July 13, 2016 // By Peter Clarke
IC Insights has lowered its 2016 semiconductor market forecast from 2 percent growth to an annual decline of 1 percent.

The market analysis firm said the reasoning was based on a weak global economy and poor DRAM market.

The significance of consumer electronics means that its market and the semiconductor market that supplies it are increasingly linked to gross domesic product (GDP) and the overall economy. IC Insights forecasts that the 2016 global GDP will grow by 2.3 percent, which is below the 2.5 percent level that is considered to be a threshold benchmark for global recession.

China, the world's leading market for personal computers, digital TVs, smartphones, new commercial aircraft, and automobiles, is forecast to continue to lose economic momentum in 2016.  Its GDP is forecast to increase 6.6 percent in 2016. This may sound healthy but compares with a GDP growth rate in excess of 10 percent in 2010, said IC Insights.

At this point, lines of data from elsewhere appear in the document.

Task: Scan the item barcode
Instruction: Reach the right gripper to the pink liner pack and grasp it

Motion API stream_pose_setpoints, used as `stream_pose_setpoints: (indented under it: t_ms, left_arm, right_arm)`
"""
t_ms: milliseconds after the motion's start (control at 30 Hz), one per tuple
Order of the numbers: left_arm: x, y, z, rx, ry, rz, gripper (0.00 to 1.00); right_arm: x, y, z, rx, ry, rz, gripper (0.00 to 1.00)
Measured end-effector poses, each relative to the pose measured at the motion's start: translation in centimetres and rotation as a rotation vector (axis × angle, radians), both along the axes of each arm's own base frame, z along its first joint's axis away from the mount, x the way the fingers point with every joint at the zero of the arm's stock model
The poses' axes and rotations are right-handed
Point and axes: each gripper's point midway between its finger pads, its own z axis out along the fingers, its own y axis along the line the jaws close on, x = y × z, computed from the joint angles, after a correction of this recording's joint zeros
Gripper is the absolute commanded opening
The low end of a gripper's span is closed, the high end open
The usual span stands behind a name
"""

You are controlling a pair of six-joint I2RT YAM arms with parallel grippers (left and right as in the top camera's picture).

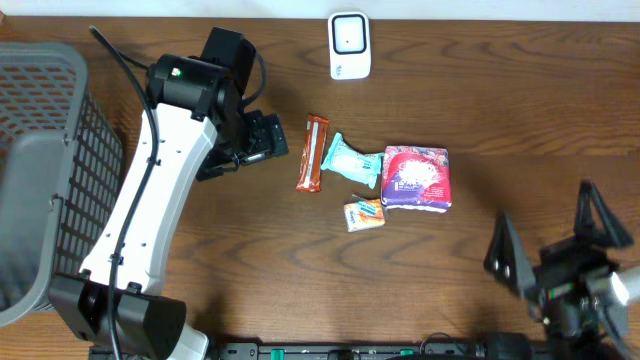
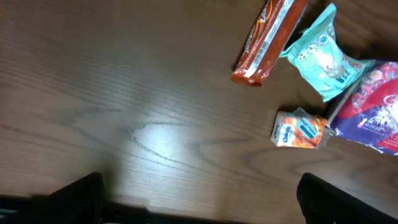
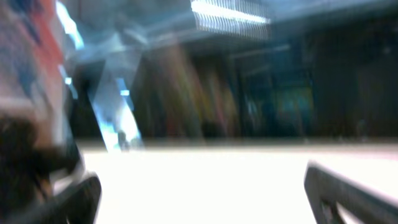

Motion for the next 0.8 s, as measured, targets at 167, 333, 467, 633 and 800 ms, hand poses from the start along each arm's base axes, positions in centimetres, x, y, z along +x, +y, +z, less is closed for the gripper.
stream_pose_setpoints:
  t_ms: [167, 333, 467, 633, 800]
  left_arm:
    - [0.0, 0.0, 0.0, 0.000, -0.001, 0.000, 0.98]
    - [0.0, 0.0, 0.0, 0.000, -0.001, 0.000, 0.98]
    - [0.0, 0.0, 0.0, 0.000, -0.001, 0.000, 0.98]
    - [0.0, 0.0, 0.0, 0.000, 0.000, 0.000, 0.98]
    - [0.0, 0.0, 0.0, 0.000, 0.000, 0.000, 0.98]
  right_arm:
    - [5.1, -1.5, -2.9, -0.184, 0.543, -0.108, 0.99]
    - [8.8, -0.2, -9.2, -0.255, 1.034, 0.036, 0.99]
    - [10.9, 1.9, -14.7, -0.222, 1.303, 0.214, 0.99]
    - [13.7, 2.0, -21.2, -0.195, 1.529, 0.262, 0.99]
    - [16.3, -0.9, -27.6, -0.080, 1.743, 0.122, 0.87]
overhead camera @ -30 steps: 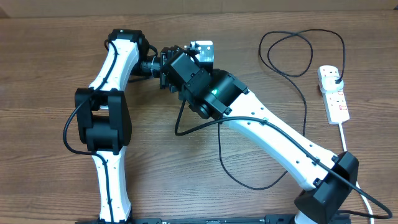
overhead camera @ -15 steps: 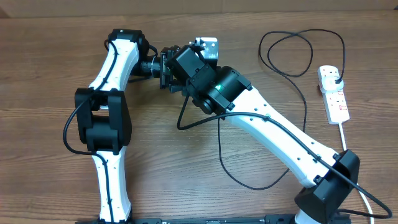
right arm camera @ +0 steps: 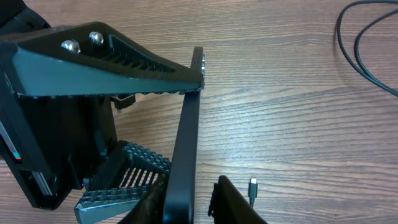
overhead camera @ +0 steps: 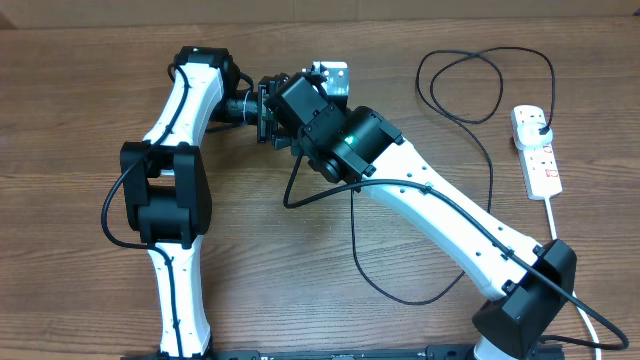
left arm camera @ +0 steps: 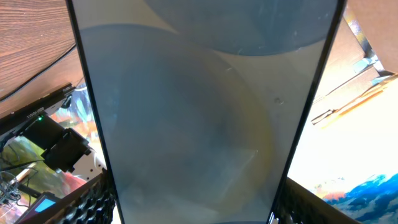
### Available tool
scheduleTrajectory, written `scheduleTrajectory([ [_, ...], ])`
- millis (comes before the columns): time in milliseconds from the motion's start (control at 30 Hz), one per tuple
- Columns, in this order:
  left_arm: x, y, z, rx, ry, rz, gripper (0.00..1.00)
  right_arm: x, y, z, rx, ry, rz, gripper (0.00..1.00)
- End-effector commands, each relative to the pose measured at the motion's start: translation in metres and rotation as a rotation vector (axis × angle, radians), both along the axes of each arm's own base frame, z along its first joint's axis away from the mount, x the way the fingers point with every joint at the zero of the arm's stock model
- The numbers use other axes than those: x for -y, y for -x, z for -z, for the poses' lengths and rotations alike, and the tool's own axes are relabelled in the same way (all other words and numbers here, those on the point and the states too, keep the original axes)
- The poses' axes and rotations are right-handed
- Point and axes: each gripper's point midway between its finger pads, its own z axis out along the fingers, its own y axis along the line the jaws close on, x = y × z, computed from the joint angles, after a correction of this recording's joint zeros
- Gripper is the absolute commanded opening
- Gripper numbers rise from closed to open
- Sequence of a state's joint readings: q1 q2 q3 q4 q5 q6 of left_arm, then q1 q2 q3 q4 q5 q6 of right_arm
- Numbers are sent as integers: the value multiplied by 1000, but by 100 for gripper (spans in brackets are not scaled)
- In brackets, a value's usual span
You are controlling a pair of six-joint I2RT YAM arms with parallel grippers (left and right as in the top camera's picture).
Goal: Plug charger to phone and switch on socket
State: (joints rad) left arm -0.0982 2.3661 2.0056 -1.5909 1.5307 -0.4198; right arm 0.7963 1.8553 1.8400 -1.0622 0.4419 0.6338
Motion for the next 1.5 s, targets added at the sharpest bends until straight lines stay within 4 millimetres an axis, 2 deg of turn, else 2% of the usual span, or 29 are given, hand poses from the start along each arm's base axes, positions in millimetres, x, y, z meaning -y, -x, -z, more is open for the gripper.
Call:
scheduleTrajectory([
  [0,1,-5,-15,11,49,-19,75,-3,-4,-8,20,-19,5,18],
  [300,1,-5,-15,11,49,-19,76,-3,-4,-8,20,-19,5,4],
  [533,1,-5,-15,12,49,-18,79,-3,-4,-8,20,-21,6,4],
  [700,1,-5,-15,13,48,-18,92,-2,-7,-10,22,-80,75,4],
  [733,1,-6,-14,17,46,-17,100,-3,-10,-12,31,-119,114,4],
  [800,1,-7,-13,36,46,-15,100,-1,-14,-16,46,-185,196,4],
  [1033,1,-6,-7,58,12,-2,100,22,-24,-29,66,-561,681,4],
  [1167,1,-8,-6,22,8,-3,97,28,-26,-30,52,-724,869,4],
  [1300,1,-11,-5,24,5,-5,95,28,-27,-30,43,-806,958,4],
  [1467,2,-15,-4,16,3,-7,95,29,-25,-32,43,-806,957,4],
])
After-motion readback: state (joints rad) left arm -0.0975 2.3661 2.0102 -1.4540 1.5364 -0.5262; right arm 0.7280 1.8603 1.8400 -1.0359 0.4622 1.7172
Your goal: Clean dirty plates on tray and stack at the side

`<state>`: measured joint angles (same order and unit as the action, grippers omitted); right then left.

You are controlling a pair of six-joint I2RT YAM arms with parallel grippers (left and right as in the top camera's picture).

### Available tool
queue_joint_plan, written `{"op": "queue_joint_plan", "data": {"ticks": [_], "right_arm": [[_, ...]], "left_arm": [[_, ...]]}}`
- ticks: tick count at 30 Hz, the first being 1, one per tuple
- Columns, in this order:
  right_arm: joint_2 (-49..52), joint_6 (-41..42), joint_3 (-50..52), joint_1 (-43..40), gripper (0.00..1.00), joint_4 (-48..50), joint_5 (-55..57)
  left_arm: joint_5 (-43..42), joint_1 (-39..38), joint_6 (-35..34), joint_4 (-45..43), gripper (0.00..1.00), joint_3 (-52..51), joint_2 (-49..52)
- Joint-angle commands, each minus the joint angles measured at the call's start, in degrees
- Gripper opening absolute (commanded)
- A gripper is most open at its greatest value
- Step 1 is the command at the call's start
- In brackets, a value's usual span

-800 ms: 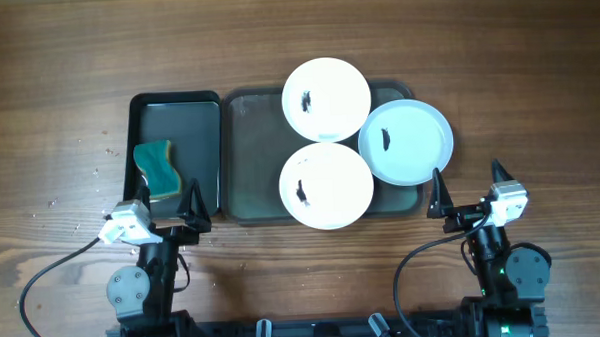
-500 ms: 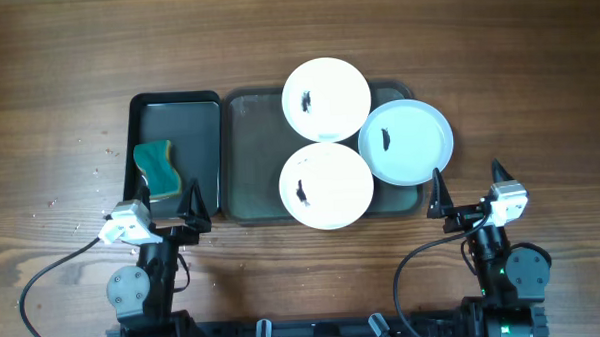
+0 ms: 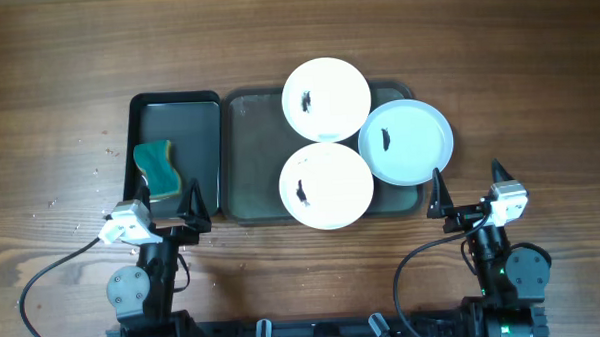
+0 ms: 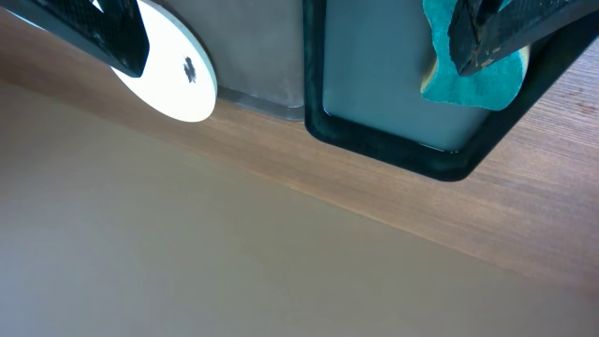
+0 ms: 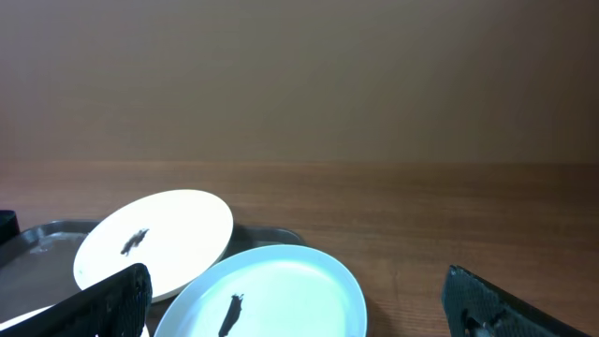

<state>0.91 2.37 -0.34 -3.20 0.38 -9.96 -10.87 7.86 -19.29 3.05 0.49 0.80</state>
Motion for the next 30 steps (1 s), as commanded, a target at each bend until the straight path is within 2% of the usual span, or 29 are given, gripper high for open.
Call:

IC Insights said it believes that the worldwide economy will be negatively impacted, over the next year or two at least, by the decision of the United Kingdom to leave the European Union. The main reason for that negative impact is the uncertainty that surrounds the details of the UK's exit and whether the UK will prompt other countries to follow its example.

The other factor influencing the 2016 semiconductor market is the DRAM component category. The DRAM market will be worth $36.5 billion in 2016, a fall of 19 percent from $45.0 billion in 2015. Semiconductor market growth excluding DRAM is expected to be 2 percent.